Package upload - best practice

I am developing a code consisting of a huge package tree. It works as expected when I run locally or when I submit to dask-scheduler to distribute across my cluster.
I have a script that “compiles” the python code in an egg file (remove old egg && python bdist_egg) every time I run with the most recent code and upload it to the client.

At the beginning of the code, I run:

    client = Client(address=config["dask_server"], name="project-client")
    filename = config["dist_file"]
    client.register_worker_plugin(UploadFile(filename), name="egg-package")
    # registering twice while I can't figure out a better way
    client.register_worker_plugin(UploadFile(filename), name="egg-package")

The workers are already running on the cluster through the dask-worker command.

This process works, but it is annoying.
If the egg file changes, the worker says “bad file header,” and I have to kill the workers, delete the temp dir and start the workers again. Then, the same egg file it complained about works.

Is there a better way to handle this process? If the package was done, I could install it on my worker nodes, but the egg will frequently change.

I tried to find a way to clean the worker temp directory when the client connects but could not find anything in the forums or documentation. Also, if I retire the workers, the dask-worker process dies in the node machines, and I need to connect manually.

I feel I am missing something silly and getting bogged down.

Hi! Sorry for the delay in replying. This is a somewhat complicated situation, so what I’m suggesting may not work for you. That said, the problem is that Python needs to re-install the egg when it’s updated. My solution has 2 parts:

  1. Run pip install -e on the workers
  2. Update the code in the path where pip installed from.

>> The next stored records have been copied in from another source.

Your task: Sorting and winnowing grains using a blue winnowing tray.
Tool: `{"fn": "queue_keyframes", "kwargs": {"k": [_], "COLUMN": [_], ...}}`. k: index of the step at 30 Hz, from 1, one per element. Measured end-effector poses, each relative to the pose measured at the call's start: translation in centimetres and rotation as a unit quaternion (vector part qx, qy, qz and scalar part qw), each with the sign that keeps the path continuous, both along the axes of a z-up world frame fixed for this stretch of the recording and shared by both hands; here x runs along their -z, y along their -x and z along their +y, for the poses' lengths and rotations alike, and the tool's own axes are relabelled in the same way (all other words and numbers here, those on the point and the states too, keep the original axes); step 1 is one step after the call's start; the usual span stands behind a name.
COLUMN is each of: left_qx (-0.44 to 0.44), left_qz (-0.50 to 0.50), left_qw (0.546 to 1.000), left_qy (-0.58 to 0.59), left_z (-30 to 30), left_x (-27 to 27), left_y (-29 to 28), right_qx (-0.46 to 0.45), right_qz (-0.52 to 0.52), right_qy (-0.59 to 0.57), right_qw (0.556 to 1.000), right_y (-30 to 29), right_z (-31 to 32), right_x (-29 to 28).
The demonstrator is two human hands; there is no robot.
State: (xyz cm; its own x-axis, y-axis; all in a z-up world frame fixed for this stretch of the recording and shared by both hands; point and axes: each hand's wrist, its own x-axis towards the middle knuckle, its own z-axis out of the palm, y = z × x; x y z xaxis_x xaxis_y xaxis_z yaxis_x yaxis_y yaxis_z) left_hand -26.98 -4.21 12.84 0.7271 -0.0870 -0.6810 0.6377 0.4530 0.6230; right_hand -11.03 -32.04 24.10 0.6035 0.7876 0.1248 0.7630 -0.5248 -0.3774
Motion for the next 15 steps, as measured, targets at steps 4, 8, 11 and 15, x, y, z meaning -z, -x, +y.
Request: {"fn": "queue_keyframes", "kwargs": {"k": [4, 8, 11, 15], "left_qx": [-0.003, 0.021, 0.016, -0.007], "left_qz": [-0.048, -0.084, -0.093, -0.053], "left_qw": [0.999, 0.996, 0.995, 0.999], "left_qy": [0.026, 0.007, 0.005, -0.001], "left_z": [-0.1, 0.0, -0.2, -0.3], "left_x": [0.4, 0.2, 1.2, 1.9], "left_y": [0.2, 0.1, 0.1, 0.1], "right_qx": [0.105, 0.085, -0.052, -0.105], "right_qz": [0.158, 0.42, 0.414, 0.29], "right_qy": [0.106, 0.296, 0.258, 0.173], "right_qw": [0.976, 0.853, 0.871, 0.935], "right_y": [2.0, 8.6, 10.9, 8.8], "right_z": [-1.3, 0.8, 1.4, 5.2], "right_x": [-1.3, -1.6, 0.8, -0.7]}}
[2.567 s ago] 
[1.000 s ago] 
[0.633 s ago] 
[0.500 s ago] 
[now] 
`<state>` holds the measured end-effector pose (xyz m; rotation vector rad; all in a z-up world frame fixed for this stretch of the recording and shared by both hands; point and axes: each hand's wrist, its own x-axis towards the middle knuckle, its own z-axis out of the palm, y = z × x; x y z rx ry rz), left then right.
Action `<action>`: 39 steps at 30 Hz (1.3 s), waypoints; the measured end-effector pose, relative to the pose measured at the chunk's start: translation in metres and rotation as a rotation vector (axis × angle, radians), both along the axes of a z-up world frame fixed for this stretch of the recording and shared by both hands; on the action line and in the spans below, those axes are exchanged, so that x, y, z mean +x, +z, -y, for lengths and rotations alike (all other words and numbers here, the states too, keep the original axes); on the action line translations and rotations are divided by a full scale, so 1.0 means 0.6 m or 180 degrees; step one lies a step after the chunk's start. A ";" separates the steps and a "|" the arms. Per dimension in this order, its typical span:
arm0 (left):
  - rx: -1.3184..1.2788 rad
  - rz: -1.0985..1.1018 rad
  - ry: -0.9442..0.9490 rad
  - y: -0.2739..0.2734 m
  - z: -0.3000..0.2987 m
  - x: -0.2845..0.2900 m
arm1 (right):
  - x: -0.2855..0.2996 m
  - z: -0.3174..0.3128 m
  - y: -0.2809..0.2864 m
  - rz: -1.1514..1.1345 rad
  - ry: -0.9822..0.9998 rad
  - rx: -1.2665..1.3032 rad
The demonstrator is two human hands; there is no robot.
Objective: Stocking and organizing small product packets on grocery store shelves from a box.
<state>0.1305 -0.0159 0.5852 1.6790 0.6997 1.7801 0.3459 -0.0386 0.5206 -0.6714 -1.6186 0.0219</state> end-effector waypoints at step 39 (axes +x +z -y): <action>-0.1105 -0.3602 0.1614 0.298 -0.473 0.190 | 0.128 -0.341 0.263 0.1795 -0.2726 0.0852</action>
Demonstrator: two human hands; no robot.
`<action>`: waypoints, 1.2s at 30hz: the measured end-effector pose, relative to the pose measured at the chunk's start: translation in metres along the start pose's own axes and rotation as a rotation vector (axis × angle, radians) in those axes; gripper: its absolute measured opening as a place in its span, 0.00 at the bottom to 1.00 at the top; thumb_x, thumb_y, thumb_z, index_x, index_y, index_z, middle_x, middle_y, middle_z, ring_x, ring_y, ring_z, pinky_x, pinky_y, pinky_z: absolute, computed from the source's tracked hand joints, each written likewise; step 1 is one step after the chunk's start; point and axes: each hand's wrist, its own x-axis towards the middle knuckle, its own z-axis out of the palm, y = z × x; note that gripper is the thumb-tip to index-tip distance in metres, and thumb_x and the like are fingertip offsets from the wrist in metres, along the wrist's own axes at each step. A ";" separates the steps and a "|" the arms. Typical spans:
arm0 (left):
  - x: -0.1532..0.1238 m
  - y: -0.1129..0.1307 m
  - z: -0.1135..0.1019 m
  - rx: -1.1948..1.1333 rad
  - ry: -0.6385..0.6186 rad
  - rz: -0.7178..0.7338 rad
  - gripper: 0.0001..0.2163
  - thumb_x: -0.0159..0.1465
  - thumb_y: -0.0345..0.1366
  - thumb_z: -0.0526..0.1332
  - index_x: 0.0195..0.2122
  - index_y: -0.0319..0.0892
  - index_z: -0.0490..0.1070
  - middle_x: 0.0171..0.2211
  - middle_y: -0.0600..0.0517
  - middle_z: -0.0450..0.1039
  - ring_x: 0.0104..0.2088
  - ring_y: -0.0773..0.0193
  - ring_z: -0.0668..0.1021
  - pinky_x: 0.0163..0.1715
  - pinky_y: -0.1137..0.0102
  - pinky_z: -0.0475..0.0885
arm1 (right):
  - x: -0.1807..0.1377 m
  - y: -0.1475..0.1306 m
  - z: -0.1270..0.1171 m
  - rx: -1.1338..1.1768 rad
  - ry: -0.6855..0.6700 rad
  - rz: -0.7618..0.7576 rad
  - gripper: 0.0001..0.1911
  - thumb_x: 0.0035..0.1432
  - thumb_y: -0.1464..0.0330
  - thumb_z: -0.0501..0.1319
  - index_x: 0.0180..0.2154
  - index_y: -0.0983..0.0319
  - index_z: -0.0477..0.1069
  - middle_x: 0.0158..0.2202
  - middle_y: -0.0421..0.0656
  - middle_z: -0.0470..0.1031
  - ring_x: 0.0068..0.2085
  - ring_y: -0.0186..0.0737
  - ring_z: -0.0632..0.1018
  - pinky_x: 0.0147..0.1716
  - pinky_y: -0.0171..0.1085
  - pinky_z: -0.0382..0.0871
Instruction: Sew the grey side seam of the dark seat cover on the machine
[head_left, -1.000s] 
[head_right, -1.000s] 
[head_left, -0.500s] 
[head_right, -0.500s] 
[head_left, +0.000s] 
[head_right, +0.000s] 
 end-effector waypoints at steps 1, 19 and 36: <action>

The first step shouldn’t be too hard, since you’re already doing it. The second step is a little trickier… I was thinking possibly git pushing to a (private?) repo, you can either do a webhook or have the workers poll for updates and git pull the code.

I don’t know if this is a good idea or not, but it should resolve the egg errors you’re getting.

I could rsync with all workers and ensure they have the same code at the run time. I will give it a try later in the week.